WORK TO COMPLETE. Give the number of lines in the data that contain "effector", and nothing more.

***** SUPPLIED INFORMATION *****

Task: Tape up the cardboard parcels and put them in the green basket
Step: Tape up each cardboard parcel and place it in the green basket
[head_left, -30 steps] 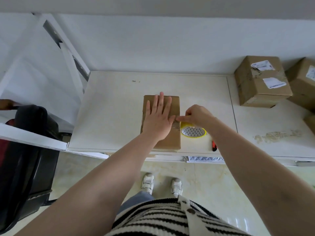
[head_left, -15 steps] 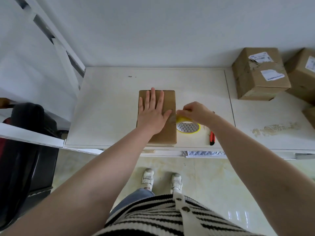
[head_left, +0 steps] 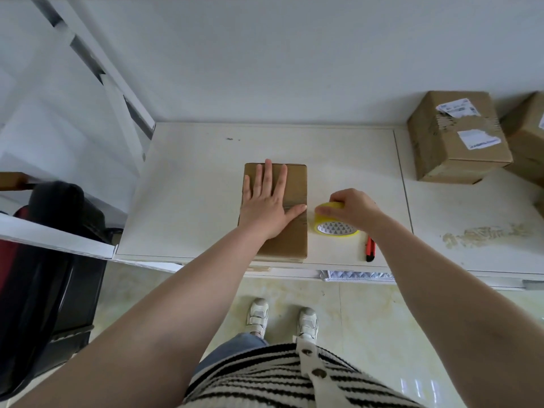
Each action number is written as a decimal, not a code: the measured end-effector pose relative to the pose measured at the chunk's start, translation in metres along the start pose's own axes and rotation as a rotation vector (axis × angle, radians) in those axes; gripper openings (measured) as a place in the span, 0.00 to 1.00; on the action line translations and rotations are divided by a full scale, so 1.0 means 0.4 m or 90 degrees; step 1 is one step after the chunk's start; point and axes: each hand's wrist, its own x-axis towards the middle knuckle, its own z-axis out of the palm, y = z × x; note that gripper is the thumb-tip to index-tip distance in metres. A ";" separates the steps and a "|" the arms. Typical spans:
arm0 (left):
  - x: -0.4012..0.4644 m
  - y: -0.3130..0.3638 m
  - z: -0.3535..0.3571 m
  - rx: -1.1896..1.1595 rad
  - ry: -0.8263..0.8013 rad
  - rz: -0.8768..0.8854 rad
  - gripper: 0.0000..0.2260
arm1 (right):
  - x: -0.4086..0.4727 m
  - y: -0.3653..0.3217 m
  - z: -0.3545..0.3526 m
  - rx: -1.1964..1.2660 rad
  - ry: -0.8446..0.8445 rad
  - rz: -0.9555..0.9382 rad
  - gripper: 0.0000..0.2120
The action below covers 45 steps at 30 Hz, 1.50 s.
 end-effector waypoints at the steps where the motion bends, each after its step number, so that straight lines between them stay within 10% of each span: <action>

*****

RESPONSE FOR THIS EXERCISE. 2